I’ve just come back from Ambiente, a huge homewares, lifestyle and gifts trade show in Frankfurt to make sure Nigel’s Eco Store has some of the newest, best-designed, and greenest products available.
Ambiente showcased the latest product designs
Well, that was the plan at least.
Despite that fact there were 4,500 exhibitors at Ambiente from across Europe and Asia, I really struggled to find products that were either made from sustainable materials or had a sustainable purpose, or both.
Don’t get me wrong, some of the designs were really eye-catching and there was a lot of cool stuff there, but environmentally friendly or sustainable products were few and far between.
After traipsing around for several hours, I got more and more annoyed about this, so I started challenging exhibitors on why their products weren’t designed with sustainability in mind.
One exhibitor summed it up for me: “You’re the only person who’s asked,” she said. (More than 140,000 people went to the show.)
In other words, here at least, there’s little or no demand for sustainable products for the mass market.
Why on earth not?
We know we are using up the planet’s natural resources faster than it can replenish them; that we throw out millions of tonnes of perfectly reusable goods/materials; that the majority of manufacturing and production pollute and damage the environment and human lives all over the world.
We know all this and yet we continue to repeat the same old patterns.
Designers, companies and consumers all go along with the same old ‘take-make-dispose’ system that we’ve been using since the Industrial Revolution.
Time for a change
I don’t think business-as-usual is acceptable any more. We owe it to future generations to come up with a better way, one in that doesn’t let profit steamroller environmental and social concerns.
Change has to happen all along the supply chain, starting at the beginning of the process with design. About 80 per cent of the environmental impact of a product is determined at the design stage (1).
There are new schools of thought coming to the fore, such as emotionally durable design. This movement, led by Professor Jon Chapman at the University of Brighton, tries to create a deeper bond between people and the stuff they own by including hidden designs in products that only reveal themselves as the items age. This makes it more likely for consumers to keep products than replace them once they get old.
The idea is that if you can increase the length of time someone keeps a product from, say 12 to 18 months, you are delaying the need for the manufacturer to make a new one. This reduces the waste, materials and energy associated by making the product, by half.
These striking tea cups made by Laura Bethan Wood, one of Jon’s students, which reveal a pattern as the tea gradually stains the unglazed parts of the china, are a great example of emotionally durable design.
Unfortunately, new thinking such as this is by no means the norm in the design and commercial worlds. There needs to be more of it.

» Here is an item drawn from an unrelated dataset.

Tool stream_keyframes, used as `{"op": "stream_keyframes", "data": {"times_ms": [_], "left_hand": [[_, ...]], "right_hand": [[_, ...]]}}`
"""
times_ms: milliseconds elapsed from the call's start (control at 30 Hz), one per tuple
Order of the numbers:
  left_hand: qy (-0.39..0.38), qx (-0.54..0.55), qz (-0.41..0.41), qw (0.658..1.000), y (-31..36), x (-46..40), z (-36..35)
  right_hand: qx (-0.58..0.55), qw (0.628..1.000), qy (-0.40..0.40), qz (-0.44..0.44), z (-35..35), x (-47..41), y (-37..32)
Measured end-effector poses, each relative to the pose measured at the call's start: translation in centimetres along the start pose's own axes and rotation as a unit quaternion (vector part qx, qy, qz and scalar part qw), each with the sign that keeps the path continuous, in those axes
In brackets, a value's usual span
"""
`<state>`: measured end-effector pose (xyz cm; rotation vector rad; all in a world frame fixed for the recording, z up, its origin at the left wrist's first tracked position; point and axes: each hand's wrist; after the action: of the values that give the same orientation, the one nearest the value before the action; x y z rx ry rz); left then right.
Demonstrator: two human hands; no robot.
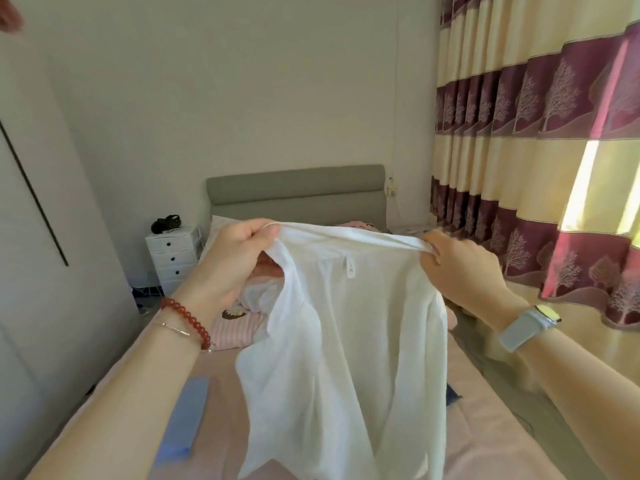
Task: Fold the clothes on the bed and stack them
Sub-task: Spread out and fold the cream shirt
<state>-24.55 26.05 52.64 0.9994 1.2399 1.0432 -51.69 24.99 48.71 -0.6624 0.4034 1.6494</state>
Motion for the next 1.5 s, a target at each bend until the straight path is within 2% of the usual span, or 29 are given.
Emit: {"op": "stream_keyframes", "data": {"times_ms": [100, 167, 267, 367, 500, 633, 733, 833, 933, 1033, 1133, 1333, 1367, 1500], "left_hand": [[0.052, 0.090, -0.053, 0.993, 1.0, 2.2, -0.4], [0.107, 0.135, -0.098, 0.980, 1.7, 3.0, -0.3], [0.169, 0.107, -0.148, 0.969, 2.3, 3.4, 0.3], [0.190, 0.060, -0.163, 0.966, 1.6, 2.3, 0.6], [0.181, 0.042, -0.123, 0.975, -3.0, -2.8, 1.4], [0.127, 0.021, -0.007, 0.992, -11.4, -10.7, 2.8], [0.104, -0.031, 0.066, 0.992, -18.9, -17.9, 4.0], [0.022, -0.071, 0.183, 0.980, -27.1, -24.6, 4.9], [-0.013, -0.120, 0.273, 0.954, -35.6, -27.1, 5.6], [-0.004, -0.171, 0.349, 0.921, -44.4, -24.6, 6.2], [-0.009, -0.192, 0.444, 0.875, -51.9, -18.1, 6.3], [0.066, -0.342, 0.549, 0.760, -60.9, -5.7, 6.6], [0.062, -0.362, 0.556, 0.745, -61.7, -4.4, 6.4], [0.075, -0.427, 0.564, 0.703, -63.7, -1.6, 6.1]], "right_hand": [[-0.063, 0.985, 0.157, -0.022, 1.8, 0.8, -0.8], [-0.120, 0.969, 0.211, -0.043, 2.7, 0.5, -1.5], [-0.290, 0.924, 0.232, -0.087, 3.1, -0.8, -2.5], [-0.410, 0.875, 0.224, -0.125, 2.1, -2.2, -3.6], [-0.431, 0.873, 0.167, -0.155, -3.6, -4.3, -4.2], [-0.426, 0.876, 0.100, -0.202, -13.0, -7.2, -4.2], [-0.427, 0.874, 0.046, -0.228, -22.3, -10.1, -4.2], [-0.467, 0.842, -0.083, -0.258, -32.6, -12.3, -4.4], [-0.470, 0.805, -0.255, -0.256, -41.3, -10.7, -4.6], [-0.415, 0.793, -0.356, -0.269, -47.7, -4.8, -4.3], [-0.344, 0.784, -0.381, -0.350, -51.8, 3.5, -3.6], [-0.261, 0.748, -0.409, -0.453, -54.2, 15.2, -1.8], [-0.256, 0.748, -0.419, -0.447, -54.4, 16.3, -1.8], [-0.190, 0.789, -0.470, -0.347, -55.9, 19.3, -1.5]]}}
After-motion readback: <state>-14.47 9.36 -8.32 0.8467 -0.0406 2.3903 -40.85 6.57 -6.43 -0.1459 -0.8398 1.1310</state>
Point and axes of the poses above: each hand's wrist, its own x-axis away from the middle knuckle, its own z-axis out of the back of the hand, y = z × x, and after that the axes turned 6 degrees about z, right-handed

The way we produce and manufacture stuff needs to change too — the way we do it at the moment is massively inefficient.
Some forward-thinking companies have realised this and are adopting circular economy business models, which are built around the aim of producing no waste at all.
More companies need to adopt these sorts of approaches.
Power to the people
The final piece in the puzzle is us the consumer (retail buyers like Nigel’s Eco Store included). It may not feel like it at times, but collectively we hold the balance of power. Even over massive companies like Nike or Apple.
If we make it clear that the environmental and social impacts of the products are important to us and are very, or even the most important factors in our decisions to buy certain things and not others, businesses will soon get the message.
They already have in some cases.
Twenty-five years ago, Fair Trade goods such as Café Direct coffee were seen as niche, economically insignificant products in a vast global market. But thanks to steadily increasing sales, driven by consumers who thought environmental and social principles were worth paying for (and still do), Cadbury, Starbucks and loads of other big brands noticed and realised they needed to get in on the act. Many now sell their own Fair Trade products.
Consumer power works because money talks. More of us must use it.
We also need to ask ourselves whether we really need new stuff all the time. Can “broken” stuff be repaired? Could your current smart phone last another six months before you upgrade it? Do we need to buy, buy, buy, all the time? It’s this insatiable appetite for new things that drives the whole system.
Break this habit, and companies will have to think of different ways to earn money – more service-based business models, perhaps, where they maintain, mend and upgrade the products you’ve bought from them instead of selling you new ones.
Back at the show, I did eventually find some great new things to add to the Nigel’s Eco Store range. You can see what I discovered here.
But at these trade shows, sustainable products need to be the rule rather than the exception. Designers, producers, consumers – wherever we are along the supply chain – it’s down to all of us to bring this about.
If we could pull it off, it would be a legacy to be proud of.